Neal Morse – The Dreamer, Joseph Part One: Album Review

Never one to be constricted by any kind of boundary, Neal Morse sets off on another huge Prog/spiritual undertaking.

Release Date: 11th August 2023

Label: Frontiers Music s.r.l

Format: digital / CD / LP

One often wonders what goes on in the musical brain of Neal Morse. The man is relentless. Prolific to the extreme. Solo work, Transatlantic, singer songwriter episodes, managing his Inner Circle and MorseFests and his own spiritual leanings. No wonder I’m sat here trying to put some sort of timeline together to get a handle on his output.

Having generally veered towards his Prog Rock work in the past, the huge Similitude Of A Dream and The Great Adventure, where his Prog side merged more with his religious leanings, were a challenge. Yes, the Neal Morse Band countered with Innocence & Danger and Transatlantic’s Absolute Universe offered the filtering down vis Portnoy, Stolt and Trewavas, but we find him now in full (and suitably epic) Gospel-inspired musical storytelling.

Hot on the heels of his Jesus Christ the Exorcist Rock Opera, his latest Gospel/Prog epic, tells the classic story of Joseph (the one with the coat of many colors as portrayed by Jason Donovan, Donny Osmond and ‘h’ from Steps) using the medium of progressive rock as only he can.

The Dreamer is a full-blown spectacular, casting not only characters to relate the narrative, but also rifling through his address book in search of the finest musicians for the musical roles. Expect to hear the heaps of soaring guitar playing from Steve Morse (Deep Purple, Dixie Dregs) and Eric Gillette (NMB) among others, as this familiar story comes takes a Prog Rock shape.

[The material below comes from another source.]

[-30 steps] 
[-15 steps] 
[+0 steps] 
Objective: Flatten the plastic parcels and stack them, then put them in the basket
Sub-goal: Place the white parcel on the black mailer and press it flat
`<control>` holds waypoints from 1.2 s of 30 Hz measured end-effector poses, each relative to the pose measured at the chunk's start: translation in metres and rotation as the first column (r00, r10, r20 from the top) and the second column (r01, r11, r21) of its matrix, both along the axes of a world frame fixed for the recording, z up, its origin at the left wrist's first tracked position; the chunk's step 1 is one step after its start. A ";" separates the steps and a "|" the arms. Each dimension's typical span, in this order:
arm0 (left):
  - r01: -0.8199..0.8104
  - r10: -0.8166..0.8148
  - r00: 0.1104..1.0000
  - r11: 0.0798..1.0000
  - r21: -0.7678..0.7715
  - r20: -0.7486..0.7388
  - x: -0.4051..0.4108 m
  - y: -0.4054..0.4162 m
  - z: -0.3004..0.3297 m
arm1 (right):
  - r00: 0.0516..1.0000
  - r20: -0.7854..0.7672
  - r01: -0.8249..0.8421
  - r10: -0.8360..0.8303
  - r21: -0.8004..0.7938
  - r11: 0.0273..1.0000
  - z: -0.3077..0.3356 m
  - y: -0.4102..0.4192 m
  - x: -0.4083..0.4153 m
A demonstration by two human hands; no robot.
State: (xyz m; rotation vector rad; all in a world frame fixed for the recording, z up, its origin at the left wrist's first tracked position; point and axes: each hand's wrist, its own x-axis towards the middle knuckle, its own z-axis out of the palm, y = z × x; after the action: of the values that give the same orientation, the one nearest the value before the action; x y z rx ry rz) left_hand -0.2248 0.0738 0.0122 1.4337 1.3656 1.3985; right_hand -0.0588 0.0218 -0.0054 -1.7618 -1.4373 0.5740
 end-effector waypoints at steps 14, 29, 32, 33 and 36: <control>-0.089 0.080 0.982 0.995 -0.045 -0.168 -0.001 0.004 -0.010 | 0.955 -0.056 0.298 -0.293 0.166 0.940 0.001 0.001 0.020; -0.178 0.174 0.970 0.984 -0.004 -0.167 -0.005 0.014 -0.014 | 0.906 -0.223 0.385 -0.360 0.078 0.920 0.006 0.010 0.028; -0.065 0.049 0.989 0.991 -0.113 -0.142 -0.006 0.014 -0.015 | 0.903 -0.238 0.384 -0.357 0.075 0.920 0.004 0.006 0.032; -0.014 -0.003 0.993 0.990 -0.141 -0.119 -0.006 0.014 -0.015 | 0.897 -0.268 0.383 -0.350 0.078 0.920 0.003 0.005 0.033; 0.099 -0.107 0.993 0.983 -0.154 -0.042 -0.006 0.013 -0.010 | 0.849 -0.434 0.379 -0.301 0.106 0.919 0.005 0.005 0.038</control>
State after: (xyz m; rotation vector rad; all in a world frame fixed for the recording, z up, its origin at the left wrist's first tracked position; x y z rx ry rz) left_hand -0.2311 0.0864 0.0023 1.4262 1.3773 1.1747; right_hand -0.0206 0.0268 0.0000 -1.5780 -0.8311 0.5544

The narrative unfolds with Morse employing range of vocalists – Ted Leonard (Spock’s Beard, Pattern Seeking Animals), Matt Smith (Theocracy) and Jake Livgren (Proto-kaw, Kansas) included – to sing the roles of Joseph’s brothers, as they grow dark with jealousy and throw him in the pit. Morse naturally is Joseph, dipping in and out of the piece with his observations and responses.

And it’s all kicked off with a full-on and hugely intense Prog overture that crosses Close To The Edge with Tarkus. Lots of furious Hammond that duels with some orchestral intervals. Heavy on the drama before a prologue that eases a way in with Morse already sending shivers with his passion and commitment and suitably climactic choral work (and most likely one hand in the air). Lovely stuff and despite being early doors, possibly the, return to moment, peak of the set.

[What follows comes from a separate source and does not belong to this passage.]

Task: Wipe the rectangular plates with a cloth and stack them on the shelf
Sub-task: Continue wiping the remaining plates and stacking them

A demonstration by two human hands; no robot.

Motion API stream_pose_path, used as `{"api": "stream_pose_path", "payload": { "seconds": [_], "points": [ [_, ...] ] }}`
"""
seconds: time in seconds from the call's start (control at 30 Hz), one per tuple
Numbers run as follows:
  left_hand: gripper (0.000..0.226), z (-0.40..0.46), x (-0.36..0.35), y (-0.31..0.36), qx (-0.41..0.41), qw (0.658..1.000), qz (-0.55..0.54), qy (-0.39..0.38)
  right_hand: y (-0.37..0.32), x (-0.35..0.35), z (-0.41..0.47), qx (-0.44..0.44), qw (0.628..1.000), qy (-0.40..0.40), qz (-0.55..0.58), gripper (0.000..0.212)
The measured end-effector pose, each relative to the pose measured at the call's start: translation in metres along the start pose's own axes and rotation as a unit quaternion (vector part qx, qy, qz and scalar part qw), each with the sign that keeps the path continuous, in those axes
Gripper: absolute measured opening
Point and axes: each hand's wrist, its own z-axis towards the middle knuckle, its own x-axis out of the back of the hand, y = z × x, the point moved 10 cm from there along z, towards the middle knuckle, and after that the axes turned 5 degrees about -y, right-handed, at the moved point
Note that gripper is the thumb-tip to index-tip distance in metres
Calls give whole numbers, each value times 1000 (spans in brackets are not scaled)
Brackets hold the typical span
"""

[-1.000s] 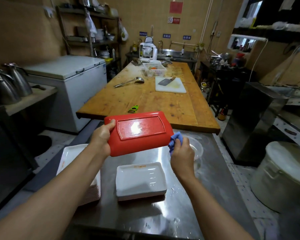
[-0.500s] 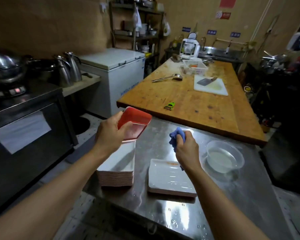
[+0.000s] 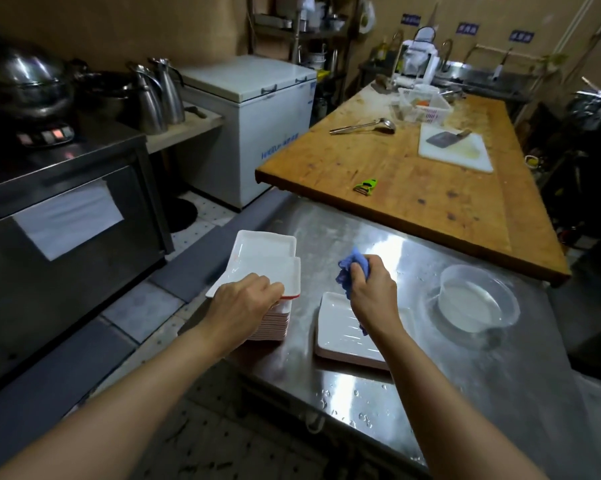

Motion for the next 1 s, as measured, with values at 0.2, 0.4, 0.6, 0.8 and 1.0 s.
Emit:
{"api": "stream_pose_path", "payload": {
  "seconds": [0.2, 0.4, 0.6, 0.8, 1.0],
  "points": [
    [32, 2, -19, 5, 8, 998, 26, -51, 9, 1, -5, -9, 1000, -2, -1, 15],
    [47, 1, -39, -2, 38, 993, 68, -87, 23, 6, -6, -15, 1000, 1, 8, 17],
    [61, -5, -72, -7, 63, 979, 97, -168, 28, 7, -4, -13, 1000, -5, 5, 24],
    [60, -1, -86, -9, 64, 975, 104, -184, 42, 3, 2, -31, 999, -12, -12, 16],
    [65, -1, -102, -28, 66, 971, 98, -208, 50, 3, 9, -45, 999, -15, -22, 14]
  ]
}}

Progressing through a number of shorter pieces that pick on particular episodes of the story, the Morse propensity for extended storytelling and merging musical ideas into one another, comes into its own. Jealousy burns like a wheel and the anger of Liar Liar is accompanied by a frenzied musical accompaniment. The arrangements, with multiple voices and spoken word narrative in Gold Dust City, Out Of Sight, Out Of Mind and The Pit shift into musical theater territory as the brothers consider their options and Morse/Joseph responds with an excitable riffing and rocking Like A Wall (that he cannot get over). Slave Boy (“you’re my baby, I’ve got the key...”) has us venturing into an all-out soul/Acid Queen episode.

Despite setting out with some reservations, the Morse seduction is completed through via some stirring musical ideas (you’d expect nothing less) and his own undeniably passionate delivery. Some of the musical parts reach the places that only Morse-penned Prog epics can touch – the finale of Wait On You with a suitably peachy solo and Ultraviolet Dreams (when the line between Morse and Joseph is blurred in the “I know the Lord’s with me in the heart of my need” line) are particularly goosebump-y.

And this is just Part 1, ending with Joseph in prison for a crime he didn’t commit – yes, it’s back to out of sight, out of mind. It’s the cliffhanger, although you may already know the ending, setting up Part 2 (which you obviously knew was coming) that’s set to follow in 2024! Grab your ice cream in the interval, mull over the story so far and get ready for the second half.